Your task >> Using the entries below, transcribe exactly the line containing "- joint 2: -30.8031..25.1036" and each line that follows it to the end.

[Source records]
--- START ---

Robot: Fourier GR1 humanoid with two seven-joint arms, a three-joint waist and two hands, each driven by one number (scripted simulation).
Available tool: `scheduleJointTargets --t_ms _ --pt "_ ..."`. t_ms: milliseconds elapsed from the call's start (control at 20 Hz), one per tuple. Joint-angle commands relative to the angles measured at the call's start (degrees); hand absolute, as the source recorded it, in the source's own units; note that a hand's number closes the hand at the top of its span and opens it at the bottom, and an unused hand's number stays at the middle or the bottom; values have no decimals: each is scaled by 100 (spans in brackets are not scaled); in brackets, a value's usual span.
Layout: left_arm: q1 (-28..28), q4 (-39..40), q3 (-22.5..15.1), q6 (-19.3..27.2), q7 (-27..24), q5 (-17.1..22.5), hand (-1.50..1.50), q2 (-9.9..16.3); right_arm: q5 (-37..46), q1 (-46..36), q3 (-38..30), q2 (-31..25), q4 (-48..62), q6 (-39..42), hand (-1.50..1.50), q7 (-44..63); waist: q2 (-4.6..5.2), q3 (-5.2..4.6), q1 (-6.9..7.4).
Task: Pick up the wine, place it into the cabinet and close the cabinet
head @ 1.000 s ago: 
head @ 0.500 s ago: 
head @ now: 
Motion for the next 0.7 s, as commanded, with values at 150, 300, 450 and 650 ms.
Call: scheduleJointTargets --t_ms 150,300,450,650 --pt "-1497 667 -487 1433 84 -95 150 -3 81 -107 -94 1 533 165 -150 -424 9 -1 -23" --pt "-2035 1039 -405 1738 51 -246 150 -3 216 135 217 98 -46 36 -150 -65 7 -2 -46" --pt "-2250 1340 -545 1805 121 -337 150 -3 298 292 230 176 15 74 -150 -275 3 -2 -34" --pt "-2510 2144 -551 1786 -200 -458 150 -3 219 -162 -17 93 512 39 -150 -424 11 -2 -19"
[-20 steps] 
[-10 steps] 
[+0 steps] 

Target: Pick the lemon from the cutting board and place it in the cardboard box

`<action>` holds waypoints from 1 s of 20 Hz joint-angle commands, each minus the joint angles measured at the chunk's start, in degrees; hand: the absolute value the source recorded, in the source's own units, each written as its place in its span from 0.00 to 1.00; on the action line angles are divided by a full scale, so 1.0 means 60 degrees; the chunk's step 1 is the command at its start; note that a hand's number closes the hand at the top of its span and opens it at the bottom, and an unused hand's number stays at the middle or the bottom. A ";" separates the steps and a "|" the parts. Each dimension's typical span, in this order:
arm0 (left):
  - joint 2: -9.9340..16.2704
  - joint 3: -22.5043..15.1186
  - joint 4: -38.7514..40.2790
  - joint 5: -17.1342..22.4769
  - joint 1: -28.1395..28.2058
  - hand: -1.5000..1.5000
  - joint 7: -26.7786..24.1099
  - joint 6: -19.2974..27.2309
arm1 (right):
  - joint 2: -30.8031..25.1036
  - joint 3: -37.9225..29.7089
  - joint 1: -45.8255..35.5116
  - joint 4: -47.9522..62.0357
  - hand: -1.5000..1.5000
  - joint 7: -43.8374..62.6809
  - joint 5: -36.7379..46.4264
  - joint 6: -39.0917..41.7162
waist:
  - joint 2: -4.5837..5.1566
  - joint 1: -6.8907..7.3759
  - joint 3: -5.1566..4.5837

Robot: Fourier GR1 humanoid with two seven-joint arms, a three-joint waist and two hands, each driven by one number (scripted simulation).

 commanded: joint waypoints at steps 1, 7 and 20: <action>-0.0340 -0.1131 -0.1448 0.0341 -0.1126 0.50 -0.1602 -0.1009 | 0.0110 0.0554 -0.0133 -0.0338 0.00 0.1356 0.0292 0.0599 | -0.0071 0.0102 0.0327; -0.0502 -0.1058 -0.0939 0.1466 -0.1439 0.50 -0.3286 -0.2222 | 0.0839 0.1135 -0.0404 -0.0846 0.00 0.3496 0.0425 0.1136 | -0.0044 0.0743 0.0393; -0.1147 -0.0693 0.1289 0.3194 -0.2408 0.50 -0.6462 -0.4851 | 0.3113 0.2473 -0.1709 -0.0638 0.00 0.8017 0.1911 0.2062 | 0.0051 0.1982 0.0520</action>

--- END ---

Output of the task >>
  - joint 2: -30.8031..25.1036
  - joint 3: -37.9225..29.7089
  - joint 1: -45.8255..35.5116
  - joint 4: -47.9522..62.0357
  - hand: -1.5000..1.5000
  - joint 7: -43.8374..62.6809
  - joint 5: -36.7379..46.4264
  - joint 6: -39.0917..41.7162
waist:
  - joint 2: -4.5837..5.1566
  - joint 1: -6.8907..7.3759
  - joint 3: -5.1566..4.5837

Robot: Fourier GR1 humanoid with two seven-joint arms, a three-joint waist and two hands, each driven by one number (scripted simulation).

 commanded: joint waypoints at steps 1, 7 and 20: <action>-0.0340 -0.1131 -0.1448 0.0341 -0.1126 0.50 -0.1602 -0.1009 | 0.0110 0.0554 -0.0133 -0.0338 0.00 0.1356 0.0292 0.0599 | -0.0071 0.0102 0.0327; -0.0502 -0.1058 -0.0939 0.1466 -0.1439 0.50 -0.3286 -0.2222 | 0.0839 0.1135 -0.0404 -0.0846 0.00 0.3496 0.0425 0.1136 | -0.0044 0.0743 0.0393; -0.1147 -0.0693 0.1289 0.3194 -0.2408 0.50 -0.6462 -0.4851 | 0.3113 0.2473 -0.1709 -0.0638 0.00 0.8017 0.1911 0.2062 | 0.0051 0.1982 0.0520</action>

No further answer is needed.